LitParade Angela Nanetti: Mein Großvater war ein Kirschbaum

Bücher kann man auf viele Arten lesen - vielleicht auf dem Kopf stehend oder bequemer in einer Hängematte liegend, kreuz und quer oder brav von vorn. Ziemlich wunderlich werden manchmal Geschichten auch, wenn man erst das Ende liest und dann rätselt, wie es dazu überhaupt kommen konnte.

Und gekommen ist es so: Tonino sitzt ganz hoch oben in der Krone des mächtigen Kirschbaums, derweil unten ein Riesenaufgebot an Erwachsenen den Jungen anfleht, endlich und gaaaanz vorsichtig runterzukommen: Mutter und Vater sind da, der Bürgermeister und die Feuerwehr, seine Lehrerin, ein Journalist und ein Baggerführer mit Bibergesicht; und aus der Stadt sind auch noch Oma Antonietta, Opa Luigi und Hund Floppy gekommen. Also mächtig was los unterm alten Kirschbaum, der übrigens Felice heißt und in den sich der tote Großvater Ottaviano verwandelt hat. Eben genau so, wie Großmutter Teodolinda nach ihrem Tod in die Gans Alfonsina schlüpfte.

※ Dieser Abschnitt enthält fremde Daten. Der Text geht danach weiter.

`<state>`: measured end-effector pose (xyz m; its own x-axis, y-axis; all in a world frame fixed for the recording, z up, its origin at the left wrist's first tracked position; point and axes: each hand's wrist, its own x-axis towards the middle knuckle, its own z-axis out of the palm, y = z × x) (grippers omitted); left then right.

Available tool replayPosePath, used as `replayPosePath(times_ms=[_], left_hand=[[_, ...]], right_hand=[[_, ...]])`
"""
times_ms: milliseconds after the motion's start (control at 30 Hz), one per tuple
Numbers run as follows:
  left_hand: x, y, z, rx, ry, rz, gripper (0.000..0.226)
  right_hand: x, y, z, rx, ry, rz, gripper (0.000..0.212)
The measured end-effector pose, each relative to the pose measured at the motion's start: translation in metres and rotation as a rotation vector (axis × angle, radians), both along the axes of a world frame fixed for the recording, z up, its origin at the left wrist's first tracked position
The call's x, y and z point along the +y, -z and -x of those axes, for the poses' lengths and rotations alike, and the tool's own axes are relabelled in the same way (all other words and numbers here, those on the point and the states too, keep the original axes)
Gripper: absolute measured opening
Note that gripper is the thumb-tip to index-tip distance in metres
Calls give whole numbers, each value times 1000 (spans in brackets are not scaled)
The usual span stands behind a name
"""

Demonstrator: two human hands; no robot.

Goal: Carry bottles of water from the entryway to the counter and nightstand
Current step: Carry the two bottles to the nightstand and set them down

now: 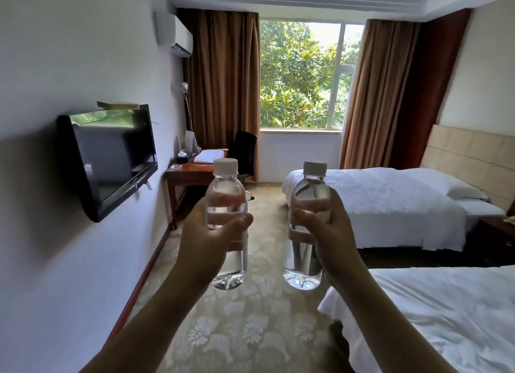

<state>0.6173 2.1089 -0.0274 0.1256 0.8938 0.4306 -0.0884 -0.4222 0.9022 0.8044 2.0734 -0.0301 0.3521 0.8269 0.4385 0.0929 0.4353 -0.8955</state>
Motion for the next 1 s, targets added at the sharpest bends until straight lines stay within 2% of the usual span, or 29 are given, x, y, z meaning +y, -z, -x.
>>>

Vielmehr sollte man gar nichts verraten von dieser Geschichte vom Abschiednehmen und die beste Zabaione der Welt, eine Geschichte vom Baum und von der Gans und über den Vorteil, die Augen zu schließen, wie es der Großvater dem kleinen Tonino erklärt: "Wenn du aufmerksam zuhörst und gut aufpasst, kannst du so viel sehen, als hättest du die Augen offen. Und jetzt hör mal, wie der Kirschbaum atmet." Brav von vorn lesen kann man die Geschichte aber auch.